Biografía de Jesús de Nazaret

Líder religioso (Belén, Judea, antiguo Imperio romano, 4 a. C. – Jerusalén, antiguo Imperio romano, 30-33 d. C.). También conocido como Jesús de Galilea, Cristo o Jesucristo; su verdadero nombre era Yehouua (en hebreo, Yahvé salva).

Jesús es una de las figuras centrales de la fe cristiana cuya vida, enseñanzas y su ministerio están recogidos en el Nuevo Testamento de la Biblia, libro sagrado que supone más un documento teológico que una biografía. Para los cristianos de todo el mundo representa la encarnación de Dios, siendo imitado como modelo de vida y fuente de salvación.

Su nacimiento se considera punto de arranque de la era actual. Sin embargo, este natalicio tal vez pueda retrasarse al 4 a. C., pues se supone que nació en Belén antes de la muerte de Herodes, o al 2 a. C., porque el evangelista Lucas fechó el inicio de su predicación en el año decimoquinto del imperio de Tiberio (año 28 de nuestra era), cuando Jesús tenía treinta años de edad.

Aunque poco se conoce sobre su temprana edad, la mayor parte de la vida de Jesús se cuenta a través de los cuatro Evangelios de la Biblia del Nuevo Testamento, conocidos como los evangelios canónicos, escritos por Mateo, Marcos, Lucas y Juan. Estas no son biografías en el sentido moderno, sino que se refieren a la intención alegórica. Están escritos para engendrar fe en Jesús como el Mesías y la encarnación de Dios, quien vino a enseñar, sufrir y morir por los pecados de las personas para, posteriormente, resucitar de entre los muertos.

Su madre, María, era virgen y estaba comprometida con José, carpintero de profesión. Según los sagrados escritos Jesús nació a través de la Inmaculada Concepción, por Obra y Gracia del Espíritu Santo. Su linaje se remonta a la casa de David. Según el Evangelio de Mateo (2: 1), Jesús nació durante el reinado de Herodes el Grande, quien al enterarse de su nacimiento se sintió amenazado y trató de matar a Jesús ordenando que mataran a todos los niños varones de Belén menores de dos años. Pero José fue advertido por un ángel y llevó a María y al niño a Egipto hasta la muerte de Herodes, donde trasladó a la familia y se instaló en la ciudad de Nazaret, en Galilea.

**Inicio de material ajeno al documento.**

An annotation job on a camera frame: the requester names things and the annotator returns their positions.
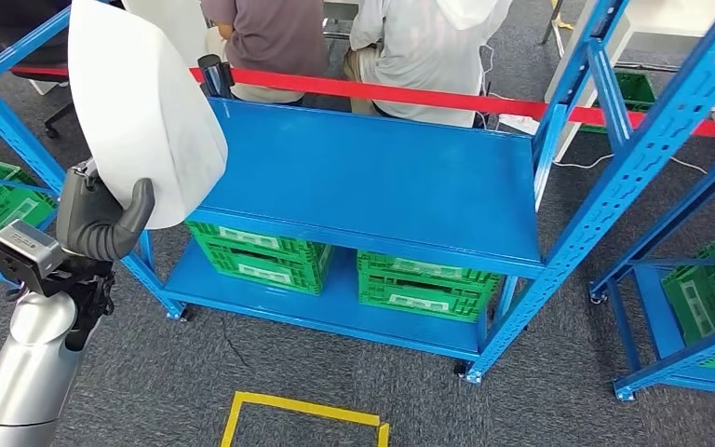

Se escribe muy poco sobre los primeros años de la vida de Jesús. El Evangelio de Lucas (2:41-52) relata que un Jesús de 12 años había acompañado a sus padres en una peregrinación a Jerusalén y se separó. Fue encontrado varios días después en un templo, discutiendo asuntos con algunos de los ancianos de Jerusalén. En todo el Nuevo Testamento, hay rastros de referencias de Jesús trabajando como carpintero cuando era un joven adulto. Se cree que comenzó su ministerio a los 30 años cuando fue bautizado por Juan el Bautista, quien al ver a Jesús, lo declaró el Hijo de Dios.

Después del bautismo, Jesús fue al desierto de Judea para ayunar y meditar durante 40 días y noches. La Tentación de Cristo se narra en los Evangelios de Mateo, Marcos y Lucas (conocidos como los Evangelios sinópticos). El diablo apareció y tentó a Jesús tres veces, una para convertir la piedra en pan, otra para arrojarse de una montaña donde los ángeles lo salvarían y otra para ofrecerle todos los reinos del mundo. Las tres veces, Jesús rechazó las tentaciones del diablo.

Jesús regresó a Galilea e hizo viajes a las aldeas vecinas. Durante este tiempo, varias personas se convirtieron en sus discípulos. Una de ellas fue María Magdalena, a quien se menciona por primera vez el Evangelio de Lucas (16:9) y luego en los cuatro evangelios en la crucifixión. Aunque no se menciona en el contexto de los «12 discípulos», se considera que estuvo involucrada en el ministerio de Jesús desde el principio hasta su muerte y después. Según los evangelios de Marcos y Juan, Jesús se le apareció a Magdalena primero después de su resurrección.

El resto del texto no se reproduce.